◆ WHAT IS REQUIRED
Would you set down the data below exactly as shown?

+===+

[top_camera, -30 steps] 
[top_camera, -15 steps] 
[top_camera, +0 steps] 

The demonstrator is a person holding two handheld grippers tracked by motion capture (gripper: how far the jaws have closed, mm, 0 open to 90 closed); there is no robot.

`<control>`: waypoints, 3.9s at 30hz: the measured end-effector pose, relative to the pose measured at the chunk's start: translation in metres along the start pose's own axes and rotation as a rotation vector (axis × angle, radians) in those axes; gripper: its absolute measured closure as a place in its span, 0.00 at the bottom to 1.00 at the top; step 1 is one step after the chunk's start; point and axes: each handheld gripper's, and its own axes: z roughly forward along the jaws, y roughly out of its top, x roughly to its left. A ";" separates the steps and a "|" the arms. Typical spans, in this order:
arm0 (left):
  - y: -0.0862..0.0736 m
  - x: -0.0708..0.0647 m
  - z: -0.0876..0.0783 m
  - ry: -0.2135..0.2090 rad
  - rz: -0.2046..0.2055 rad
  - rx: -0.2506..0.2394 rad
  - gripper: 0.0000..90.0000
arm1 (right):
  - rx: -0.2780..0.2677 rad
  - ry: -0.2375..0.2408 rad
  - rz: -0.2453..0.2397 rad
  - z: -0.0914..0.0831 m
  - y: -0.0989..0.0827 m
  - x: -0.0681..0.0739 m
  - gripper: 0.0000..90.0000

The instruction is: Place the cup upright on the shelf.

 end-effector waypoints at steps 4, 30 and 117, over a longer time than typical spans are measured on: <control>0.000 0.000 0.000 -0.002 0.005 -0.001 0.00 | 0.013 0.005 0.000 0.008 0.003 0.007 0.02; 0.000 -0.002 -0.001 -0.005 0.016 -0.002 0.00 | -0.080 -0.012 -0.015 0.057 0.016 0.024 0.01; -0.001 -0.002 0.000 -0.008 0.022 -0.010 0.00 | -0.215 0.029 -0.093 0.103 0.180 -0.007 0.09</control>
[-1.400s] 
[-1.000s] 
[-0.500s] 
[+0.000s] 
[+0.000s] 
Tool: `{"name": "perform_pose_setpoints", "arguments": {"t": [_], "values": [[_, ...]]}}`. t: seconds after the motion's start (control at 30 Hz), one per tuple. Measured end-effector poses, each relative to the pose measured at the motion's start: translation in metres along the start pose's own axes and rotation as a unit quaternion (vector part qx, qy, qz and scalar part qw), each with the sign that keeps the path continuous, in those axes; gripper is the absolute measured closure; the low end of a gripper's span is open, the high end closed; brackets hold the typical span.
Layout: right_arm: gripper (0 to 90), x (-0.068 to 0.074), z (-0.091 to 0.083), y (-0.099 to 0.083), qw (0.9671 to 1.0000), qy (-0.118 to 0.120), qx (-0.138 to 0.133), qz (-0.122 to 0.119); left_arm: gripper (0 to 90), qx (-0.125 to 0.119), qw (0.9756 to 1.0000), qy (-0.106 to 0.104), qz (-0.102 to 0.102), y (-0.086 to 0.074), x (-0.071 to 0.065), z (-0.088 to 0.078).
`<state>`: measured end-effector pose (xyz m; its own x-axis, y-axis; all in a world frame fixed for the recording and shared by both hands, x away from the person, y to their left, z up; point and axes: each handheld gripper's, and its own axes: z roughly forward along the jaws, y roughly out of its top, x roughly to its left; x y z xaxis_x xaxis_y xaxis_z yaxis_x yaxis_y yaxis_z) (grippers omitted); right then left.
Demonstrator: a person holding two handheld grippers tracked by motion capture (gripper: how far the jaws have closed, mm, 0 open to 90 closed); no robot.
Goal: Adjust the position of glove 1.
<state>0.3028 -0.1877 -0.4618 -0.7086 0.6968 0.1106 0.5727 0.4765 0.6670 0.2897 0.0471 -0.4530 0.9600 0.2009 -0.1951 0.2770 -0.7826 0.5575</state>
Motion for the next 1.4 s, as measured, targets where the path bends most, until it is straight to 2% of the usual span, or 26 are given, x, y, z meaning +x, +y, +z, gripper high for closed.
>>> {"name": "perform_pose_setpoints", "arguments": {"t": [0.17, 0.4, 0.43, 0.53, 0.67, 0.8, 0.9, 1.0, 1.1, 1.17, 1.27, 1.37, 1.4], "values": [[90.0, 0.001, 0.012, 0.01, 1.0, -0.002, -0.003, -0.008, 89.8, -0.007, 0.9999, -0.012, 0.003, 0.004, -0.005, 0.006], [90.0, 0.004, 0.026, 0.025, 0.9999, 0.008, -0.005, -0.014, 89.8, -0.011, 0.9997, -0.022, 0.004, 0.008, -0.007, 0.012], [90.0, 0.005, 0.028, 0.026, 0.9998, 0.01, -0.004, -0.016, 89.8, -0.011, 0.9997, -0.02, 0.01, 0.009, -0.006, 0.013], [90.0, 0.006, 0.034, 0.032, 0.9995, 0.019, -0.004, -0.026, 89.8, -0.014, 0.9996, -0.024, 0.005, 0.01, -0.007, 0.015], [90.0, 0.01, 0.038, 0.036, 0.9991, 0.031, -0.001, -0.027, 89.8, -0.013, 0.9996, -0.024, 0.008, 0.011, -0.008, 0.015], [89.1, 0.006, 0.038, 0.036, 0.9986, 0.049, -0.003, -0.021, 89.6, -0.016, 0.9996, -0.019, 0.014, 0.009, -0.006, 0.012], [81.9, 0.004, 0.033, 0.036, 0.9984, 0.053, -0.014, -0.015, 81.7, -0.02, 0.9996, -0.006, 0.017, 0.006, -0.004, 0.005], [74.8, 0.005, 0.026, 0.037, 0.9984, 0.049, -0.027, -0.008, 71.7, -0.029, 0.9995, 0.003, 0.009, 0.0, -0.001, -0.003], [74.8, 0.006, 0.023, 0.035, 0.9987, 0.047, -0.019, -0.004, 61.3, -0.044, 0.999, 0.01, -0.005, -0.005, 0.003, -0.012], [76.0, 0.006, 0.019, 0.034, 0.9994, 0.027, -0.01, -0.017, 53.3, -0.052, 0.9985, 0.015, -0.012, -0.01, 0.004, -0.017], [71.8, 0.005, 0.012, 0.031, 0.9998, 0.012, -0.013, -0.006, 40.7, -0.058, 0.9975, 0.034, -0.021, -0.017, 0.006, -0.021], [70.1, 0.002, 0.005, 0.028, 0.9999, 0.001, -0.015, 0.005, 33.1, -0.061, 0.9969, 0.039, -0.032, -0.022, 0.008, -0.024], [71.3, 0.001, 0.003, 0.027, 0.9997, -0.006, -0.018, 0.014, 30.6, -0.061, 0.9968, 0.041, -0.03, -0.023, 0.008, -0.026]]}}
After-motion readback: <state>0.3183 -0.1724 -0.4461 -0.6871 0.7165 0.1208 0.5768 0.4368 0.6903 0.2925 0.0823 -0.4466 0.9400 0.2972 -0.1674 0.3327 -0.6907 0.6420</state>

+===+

◆ ANSWER FOR THIS EXERCISE
[top_camera, -30 steps] 
[top_camera, -15 steps] 
[top_camera, +0 steps] 

The demonstrator is a person holding two handheld grippers tracked by motion capture (gripper: how far the jaws have closed, mm, 0 open to 90 closed); there is no robot.

`<control>`: waypoints, 3.9s at 30hz: the measured end-effector pose, relative to the pose measured at the chunk's start: translation in metres along the start pose's own axes and rotation as a rotation vector (axis × angle, radians) in those axes; gripper: its absolute measured closure as a place in its span, 0.00 at the bottom to 1.00 at the top; step 1 is one step after the chunk's start; point and axes: each handheld gripper's, and its own axes: z roughly forward along the jaws, y roughly out of its top, x roughly to its left. A ";" separates the steps and a "|" the arms. Typical spans, in this order:
arm0 (left):
  - y: -0.0862..0.0736 m
  - x: -0.0708..0.0647 m
  - z: -0.0876..0.0783 m
  - ry: -0.2135..0.2090 rad
  - rz: -0.2046..0.2055 rad
  - rx: -0.2506..0.2394 rad
  - gripper: 0.0000..90.0000
arm1 (right):
  - rx: -0.2780..0.2677 rad
  - ry: -0.2375..0.2408 rad
  - rz: -0.2453..0.2397 rad
  - z: -0.0914..0.0831 m
  - y: -0.0989..0.0827 m
  - x: -0.0681..0.0739 m
  - gripper: 0.0000..90.0000

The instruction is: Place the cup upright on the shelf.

 end-effector waypoints at steps 4, 30 and 117, over a longer time than typical spans are measured on: <control>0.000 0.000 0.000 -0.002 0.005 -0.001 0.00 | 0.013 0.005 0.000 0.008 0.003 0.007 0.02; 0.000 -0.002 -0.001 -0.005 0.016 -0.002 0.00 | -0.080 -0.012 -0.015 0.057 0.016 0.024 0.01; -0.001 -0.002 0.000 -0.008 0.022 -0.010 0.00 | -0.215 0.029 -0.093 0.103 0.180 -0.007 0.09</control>
[-1.400s] 
[-1.000s] 
[-0.500s] 
[+0.000s] 
[+0.000s] 
Tool: `{"name": "perform_pose_setpoints", "arguments": {"t": [_], "values": [[_, ...]]}}`. t: seconds after the motion's start (control at 30 Hz), one per tuple. Measured end-effector poses, each relative to the pose measured at the motion's start: translation in metres along the start pose's own axes and rotation as a unit quaternion (vector part qx, qy, qz and scalar part qw), each with the sign that keeps the path continuous, in those axes; gripper is the absolute measured closure; the low end of a gripper's span is open, the high end closed; brackets hold the typical span.
Layout: right_arm: gripper (0 to 90), x (-0.068 to 0.074), z (-0.091 to 0.083), y (-0.099 to 0.083), qw (0.9671 to 1.0000), qy (-0.118 to 0.120), qx (-0.138 to 0.133), qz (-0.122 to 0.119); left_arm: gripper (0 to 90), qx (-0.125 to 0.119), qw (0.9756 to 1.0000), qy (-0.106 to 0.104), qz (-0.102 to 0.102), y (-0.086 to 0.074), x (-0.071 to 0.065), z (-0.088 to 0.078).
`<state>`: measured end-effector pose (xyz m; its own x-axis, y-axis; all in a world frame fixed for the recording and shared by both hands, x away from the person, y to their left, z up; point and axes: each handheld gripper's, and its own axes: z roughly forward along the jaws, y roughly out of its top, x roughly to its left; x y z xaxis_x xaxis_y xaxis_z yaxis_x yaxis_y yaxis_z) (grippers omitted); right then left.
Demonstrator: a person holding two handheld grippers tracked by motion capture (gripper: how far the jaws have closed, mm, 0 open to 90 closed); no robot.
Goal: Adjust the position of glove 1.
<state>0.3028 -0.1877 -0.4618 -0.7086 0.6968 0.1106 0.5727 0.4765 0.6670 0.2897 0.0471 -0.4530 0.9600 0.2009 -0.1951 0.2770 -0.7826 0.5575</state>
Motion for the next 1.4 s, as measured, targets where the path bends most, until it is straight to 2% of the usual span, or 26 are given, x, y, z meaning +x, +y, +z, gripper high for closed.
>>> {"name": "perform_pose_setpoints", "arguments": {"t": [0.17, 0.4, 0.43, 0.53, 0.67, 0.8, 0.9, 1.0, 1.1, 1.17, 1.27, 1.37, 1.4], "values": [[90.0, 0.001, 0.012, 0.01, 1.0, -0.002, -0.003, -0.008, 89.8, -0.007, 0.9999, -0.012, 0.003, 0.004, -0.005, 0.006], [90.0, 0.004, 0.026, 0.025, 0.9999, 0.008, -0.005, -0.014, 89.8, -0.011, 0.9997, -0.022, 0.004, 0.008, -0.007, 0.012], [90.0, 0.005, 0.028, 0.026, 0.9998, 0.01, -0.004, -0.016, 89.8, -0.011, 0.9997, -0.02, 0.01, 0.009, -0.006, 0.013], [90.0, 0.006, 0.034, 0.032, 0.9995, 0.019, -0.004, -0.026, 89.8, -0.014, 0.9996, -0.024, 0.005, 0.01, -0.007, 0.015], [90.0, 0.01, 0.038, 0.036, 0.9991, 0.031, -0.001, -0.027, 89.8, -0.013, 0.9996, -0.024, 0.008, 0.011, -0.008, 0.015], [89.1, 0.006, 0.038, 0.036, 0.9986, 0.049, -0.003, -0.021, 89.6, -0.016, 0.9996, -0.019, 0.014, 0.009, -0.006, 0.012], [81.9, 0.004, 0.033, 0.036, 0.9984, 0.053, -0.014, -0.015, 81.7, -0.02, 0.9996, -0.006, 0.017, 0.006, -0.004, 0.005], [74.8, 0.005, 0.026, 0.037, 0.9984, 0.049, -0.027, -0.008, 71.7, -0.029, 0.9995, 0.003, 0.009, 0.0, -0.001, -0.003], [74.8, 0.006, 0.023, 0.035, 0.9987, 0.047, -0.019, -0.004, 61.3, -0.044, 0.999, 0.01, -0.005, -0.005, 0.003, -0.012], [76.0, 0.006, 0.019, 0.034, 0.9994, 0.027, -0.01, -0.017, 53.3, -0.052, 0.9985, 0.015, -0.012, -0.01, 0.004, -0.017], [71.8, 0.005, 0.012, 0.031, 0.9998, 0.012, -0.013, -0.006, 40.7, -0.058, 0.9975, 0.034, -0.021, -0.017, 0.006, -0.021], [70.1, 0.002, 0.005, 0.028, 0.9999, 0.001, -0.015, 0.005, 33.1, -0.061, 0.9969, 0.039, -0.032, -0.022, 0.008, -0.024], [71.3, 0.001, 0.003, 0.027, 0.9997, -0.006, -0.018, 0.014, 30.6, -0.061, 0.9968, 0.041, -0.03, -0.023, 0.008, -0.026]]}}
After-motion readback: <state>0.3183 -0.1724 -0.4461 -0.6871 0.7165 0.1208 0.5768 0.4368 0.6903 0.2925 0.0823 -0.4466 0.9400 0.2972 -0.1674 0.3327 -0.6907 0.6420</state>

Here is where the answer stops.